After passing this entry, all revenue accounts will become zero. An income summary is a summary of Income and expenses for a specific period, and the result of this summary is profit or loss. It is an essential tool for preparing financial statements. It works as a checkpoint and mitigates errors in preparing financial statements by directly transferring the balance from revenue and expense accounts. Once the temporary accounts are closed to the income summary account, the balances are held there until final closing entries are made.

Temporary, or nominal accounts, are measured periodically. And so, the amounts in one accounting period should be closed so that they won’t get mixed with those in the next period. Now you after the second closing entry is posted, income summary is equal to know a bit about permanent and temporary accounts. Let’s move on to learn about how to record closing those temporary accounts.
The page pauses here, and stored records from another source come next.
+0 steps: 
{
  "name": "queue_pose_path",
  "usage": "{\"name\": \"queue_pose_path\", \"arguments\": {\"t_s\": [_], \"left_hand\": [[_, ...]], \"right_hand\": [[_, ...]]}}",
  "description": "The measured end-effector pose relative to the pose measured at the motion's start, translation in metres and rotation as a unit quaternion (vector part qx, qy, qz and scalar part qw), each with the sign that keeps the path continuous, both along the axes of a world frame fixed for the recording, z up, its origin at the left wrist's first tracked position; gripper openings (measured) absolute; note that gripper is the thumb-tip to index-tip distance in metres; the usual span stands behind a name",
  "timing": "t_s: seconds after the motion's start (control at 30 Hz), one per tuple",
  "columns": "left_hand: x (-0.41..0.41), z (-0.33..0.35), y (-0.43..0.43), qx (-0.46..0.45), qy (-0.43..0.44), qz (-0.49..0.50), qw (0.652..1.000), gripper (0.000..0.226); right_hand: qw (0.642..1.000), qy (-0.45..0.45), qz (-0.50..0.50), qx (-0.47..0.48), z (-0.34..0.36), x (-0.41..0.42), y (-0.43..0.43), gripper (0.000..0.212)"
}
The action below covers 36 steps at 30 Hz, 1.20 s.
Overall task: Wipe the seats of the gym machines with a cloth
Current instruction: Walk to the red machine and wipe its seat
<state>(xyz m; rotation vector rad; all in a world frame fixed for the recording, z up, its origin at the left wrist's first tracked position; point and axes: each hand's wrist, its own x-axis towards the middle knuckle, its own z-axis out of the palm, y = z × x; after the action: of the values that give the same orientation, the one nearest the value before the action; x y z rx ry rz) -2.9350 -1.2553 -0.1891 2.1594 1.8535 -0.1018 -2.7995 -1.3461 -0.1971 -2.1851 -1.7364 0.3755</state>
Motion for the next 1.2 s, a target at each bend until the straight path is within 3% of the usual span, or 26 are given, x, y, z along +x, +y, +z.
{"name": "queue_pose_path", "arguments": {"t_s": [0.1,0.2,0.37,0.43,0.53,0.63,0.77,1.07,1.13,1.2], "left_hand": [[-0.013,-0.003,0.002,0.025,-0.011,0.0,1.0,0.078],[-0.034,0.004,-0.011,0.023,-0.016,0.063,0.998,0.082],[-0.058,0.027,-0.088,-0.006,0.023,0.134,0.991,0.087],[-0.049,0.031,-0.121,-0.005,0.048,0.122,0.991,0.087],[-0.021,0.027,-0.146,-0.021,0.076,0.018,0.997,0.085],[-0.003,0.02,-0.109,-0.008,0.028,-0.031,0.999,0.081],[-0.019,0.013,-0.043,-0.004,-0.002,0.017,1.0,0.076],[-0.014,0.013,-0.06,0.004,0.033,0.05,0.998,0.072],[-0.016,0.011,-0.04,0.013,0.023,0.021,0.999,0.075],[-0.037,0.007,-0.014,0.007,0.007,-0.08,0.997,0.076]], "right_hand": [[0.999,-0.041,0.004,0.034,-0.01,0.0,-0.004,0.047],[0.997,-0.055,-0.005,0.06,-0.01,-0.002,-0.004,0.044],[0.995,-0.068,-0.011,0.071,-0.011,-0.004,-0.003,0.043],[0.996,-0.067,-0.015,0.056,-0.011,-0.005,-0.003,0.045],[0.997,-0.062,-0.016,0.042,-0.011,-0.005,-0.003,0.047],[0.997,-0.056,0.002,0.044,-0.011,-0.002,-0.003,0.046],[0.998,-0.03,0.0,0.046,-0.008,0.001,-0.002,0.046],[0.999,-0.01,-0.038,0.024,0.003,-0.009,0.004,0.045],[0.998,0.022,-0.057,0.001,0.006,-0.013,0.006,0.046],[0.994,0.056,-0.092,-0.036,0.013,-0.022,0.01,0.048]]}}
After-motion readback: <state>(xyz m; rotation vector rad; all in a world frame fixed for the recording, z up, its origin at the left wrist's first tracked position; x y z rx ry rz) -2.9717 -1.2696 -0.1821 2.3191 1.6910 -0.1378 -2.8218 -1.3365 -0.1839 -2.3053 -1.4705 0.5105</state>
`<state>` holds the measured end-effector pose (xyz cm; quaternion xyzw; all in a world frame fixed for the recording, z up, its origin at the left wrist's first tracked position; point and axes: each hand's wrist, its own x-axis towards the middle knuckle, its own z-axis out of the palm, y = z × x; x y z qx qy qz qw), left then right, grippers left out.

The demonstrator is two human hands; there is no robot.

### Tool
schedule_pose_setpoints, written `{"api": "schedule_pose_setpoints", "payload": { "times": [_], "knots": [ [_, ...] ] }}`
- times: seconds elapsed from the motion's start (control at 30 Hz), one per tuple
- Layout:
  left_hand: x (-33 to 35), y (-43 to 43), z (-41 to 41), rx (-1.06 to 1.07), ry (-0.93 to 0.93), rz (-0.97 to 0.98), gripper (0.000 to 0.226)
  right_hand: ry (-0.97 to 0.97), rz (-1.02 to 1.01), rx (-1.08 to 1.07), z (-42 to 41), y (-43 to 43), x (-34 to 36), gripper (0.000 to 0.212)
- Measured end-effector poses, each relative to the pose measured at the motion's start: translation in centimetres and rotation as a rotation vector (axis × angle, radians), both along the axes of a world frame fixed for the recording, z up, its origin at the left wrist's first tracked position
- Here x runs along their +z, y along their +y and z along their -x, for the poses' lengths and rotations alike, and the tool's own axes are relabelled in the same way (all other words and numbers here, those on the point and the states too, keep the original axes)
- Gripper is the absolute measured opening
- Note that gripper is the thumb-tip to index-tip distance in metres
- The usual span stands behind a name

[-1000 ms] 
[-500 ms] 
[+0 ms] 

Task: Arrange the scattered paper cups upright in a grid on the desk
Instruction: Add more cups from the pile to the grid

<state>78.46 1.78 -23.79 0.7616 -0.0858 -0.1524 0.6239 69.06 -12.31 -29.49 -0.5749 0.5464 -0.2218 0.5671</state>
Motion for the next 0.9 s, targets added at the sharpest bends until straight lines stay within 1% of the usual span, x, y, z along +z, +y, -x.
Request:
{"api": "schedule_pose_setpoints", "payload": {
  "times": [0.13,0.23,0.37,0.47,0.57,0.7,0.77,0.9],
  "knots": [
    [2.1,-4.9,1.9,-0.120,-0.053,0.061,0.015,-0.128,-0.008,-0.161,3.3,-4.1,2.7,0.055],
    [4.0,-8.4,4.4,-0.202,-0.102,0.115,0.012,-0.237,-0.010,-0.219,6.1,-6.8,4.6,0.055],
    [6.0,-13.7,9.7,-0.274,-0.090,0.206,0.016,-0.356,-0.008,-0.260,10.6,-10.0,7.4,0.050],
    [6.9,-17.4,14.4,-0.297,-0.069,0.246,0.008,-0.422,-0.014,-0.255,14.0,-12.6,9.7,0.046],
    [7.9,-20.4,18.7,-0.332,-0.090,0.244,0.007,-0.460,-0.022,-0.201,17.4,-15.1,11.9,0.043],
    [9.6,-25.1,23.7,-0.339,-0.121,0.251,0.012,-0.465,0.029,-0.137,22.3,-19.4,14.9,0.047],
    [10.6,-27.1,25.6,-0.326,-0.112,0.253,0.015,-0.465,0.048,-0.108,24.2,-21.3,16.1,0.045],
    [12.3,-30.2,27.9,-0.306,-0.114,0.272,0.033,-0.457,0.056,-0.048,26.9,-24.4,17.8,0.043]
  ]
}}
Four Steps in Preparing Closing Entries

It summarizes income and expenses arising from operating and non-operating activities. Therefore, it is also called a revenue and expense summary. Closing journal entries are made at the end of an accounting period to prepare the accounting records for the next period. They zero-out the balances of temporary accounts during the current period to come up with fresh slates for the transactions in the next period.

Adjusted trial balance – This is prepared after adjusting entries are made and posted. Its purpose is to test the equality between debits and credits after adjusting entries are prepared. It is also the basis in preparing the financial statements.

The Printing Plusadjusted trial balance for January 31, 2019, is presented inFigure 5.4. State whether each account is apermanent or temporary account. All accounts can be classified as either permanent (real) ortemporary (nominal) (Figure5.3). It is the end of the year,December 31, 2018, and you are reviewing your financials for theentire year. You see that you earned $120,000 this year in revenueand had expenses for rent, electricity, cable, internet, gas, andfood that totaled $70,000. You are an accountant for a small event-planning business.

Financial Accounting

A, E, and F are temporary; B, C, D, G, and H are permanent. Overall, in 2022, their income across all sources accounted for a mammoth $2.4 billion or $5.41 for each diluted common share.

The credit to income summary should equal the total revenue from the income statement. The second entry requires expense accounts close to the IncomeSummary account. The first entry requires revenue accounts close to the IncomeSummary account. This is no different from what will happen to a company at theend of an accounting period.